Below are the records. Gather each line that holds "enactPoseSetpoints".

*** PROVIDED RECORDS ***

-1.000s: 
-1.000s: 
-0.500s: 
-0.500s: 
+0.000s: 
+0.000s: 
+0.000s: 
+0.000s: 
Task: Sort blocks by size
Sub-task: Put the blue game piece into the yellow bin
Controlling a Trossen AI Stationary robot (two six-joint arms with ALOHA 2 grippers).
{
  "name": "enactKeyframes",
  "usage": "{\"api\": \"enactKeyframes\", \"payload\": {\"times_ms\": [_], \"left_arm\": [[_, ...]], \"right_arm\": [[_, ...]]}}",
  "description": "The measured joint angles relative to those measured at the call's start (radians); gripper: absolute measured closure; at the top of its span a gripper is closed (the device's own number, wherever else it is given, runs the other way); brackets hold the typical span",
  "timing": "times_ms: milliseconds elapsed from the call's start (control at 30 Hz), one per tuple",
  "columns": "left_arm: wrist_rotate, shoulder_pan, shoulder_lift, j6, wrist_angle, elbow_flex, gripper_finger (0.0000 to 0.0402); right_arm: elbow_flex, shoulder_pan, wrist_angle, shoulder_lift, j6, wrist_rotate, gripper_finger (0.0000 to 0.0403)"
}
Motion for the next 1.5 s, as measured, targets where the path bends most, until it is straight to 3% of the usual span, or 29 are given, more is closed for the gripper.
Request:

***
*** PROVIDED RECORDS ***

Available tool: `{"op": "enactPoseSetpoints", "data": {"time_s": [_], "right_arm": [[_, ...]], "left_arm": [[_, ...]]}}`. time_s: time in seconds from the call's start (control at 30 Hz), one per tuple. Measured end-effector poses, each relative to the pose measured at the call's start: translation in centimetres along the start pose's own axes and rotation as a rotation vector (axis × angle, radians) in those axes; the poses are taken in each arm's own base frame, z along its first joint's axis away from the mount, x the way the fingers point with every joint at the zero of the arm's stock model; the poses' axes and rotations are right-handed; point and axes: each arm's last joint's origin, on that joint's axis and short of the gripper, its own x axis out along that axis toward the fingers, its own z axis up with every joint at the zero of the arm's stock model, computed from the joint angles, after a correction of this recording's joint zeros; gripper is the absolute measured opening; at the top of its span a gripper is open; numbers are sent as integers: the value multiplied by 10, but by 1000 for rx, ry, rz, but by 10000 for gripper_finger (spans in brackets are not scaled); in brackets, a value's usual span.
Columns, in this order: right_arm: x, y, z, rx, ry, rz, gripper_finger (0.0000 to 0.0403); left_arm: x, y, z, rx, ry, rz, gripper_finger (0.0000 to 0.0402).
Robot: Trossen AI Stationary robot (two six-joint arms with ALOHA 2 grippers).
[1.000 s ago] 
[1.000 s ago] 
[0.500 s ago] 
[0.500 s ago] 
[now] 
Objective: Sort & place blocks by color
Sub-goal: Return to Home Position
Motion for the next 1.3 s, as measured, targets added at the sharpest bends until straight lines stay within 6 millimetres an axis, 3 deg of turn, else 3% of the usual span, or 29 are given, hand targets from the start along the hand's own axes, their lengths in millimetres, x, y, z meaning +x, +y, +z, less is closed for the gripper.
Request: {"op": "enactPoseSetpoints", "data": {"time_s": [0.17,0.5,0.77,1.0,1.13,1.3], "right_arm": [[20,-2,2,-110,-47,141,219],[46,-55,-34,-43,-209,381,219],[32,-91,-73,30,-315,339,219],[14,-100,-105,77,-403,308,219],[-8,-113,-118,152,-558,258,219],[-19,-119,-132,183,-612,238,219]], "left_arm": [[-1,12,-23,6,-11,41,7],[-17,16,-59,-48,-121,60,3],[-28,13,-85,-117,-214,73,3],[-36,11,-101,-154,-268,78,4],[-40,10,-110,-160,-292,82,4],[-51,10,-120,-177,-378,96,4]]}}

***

§ RESULT OF THE TASK
Available tool: `{"op": "enactPoseSetpoints", "data": {"time_s": [_], "right_arm": [[_, ...]], "left_arm": [[_, ...]]}}`. time_s: time in seconds from the call's start (control at 30 Hz), one per tuple. Measured end-effector poses, each relative to the pose measured at the call's start: translation in centimetres along the start pose's own axes and rotation as a rotation vector (axis × angle, radians) in those axes; the poses are taken in each arm's own base frame, z along its first joint's axis away from the mount, x the way the fingers point with every joint at the zero of the arm's stock model; the poses' axes and rotations are right-handed; point and axes: each arm's last joint's origin, on that joint's axis and short of the gripper, its own x axis out along that axis toward the fingers, its own z axis up with every joint at the zero of the arm's stock model, computed from the joint angles, after a correction of this recording's joint zeros; gripper is the absolute measured opening; at the top of its span a gripper is open; numbers are sent as integers: the value multiplied by 10, but by 1000 for rx, ry, rz, but by 10000 for gripper_finger (spans in brackets are not scaled); in brackets, a value's usual span.
Request: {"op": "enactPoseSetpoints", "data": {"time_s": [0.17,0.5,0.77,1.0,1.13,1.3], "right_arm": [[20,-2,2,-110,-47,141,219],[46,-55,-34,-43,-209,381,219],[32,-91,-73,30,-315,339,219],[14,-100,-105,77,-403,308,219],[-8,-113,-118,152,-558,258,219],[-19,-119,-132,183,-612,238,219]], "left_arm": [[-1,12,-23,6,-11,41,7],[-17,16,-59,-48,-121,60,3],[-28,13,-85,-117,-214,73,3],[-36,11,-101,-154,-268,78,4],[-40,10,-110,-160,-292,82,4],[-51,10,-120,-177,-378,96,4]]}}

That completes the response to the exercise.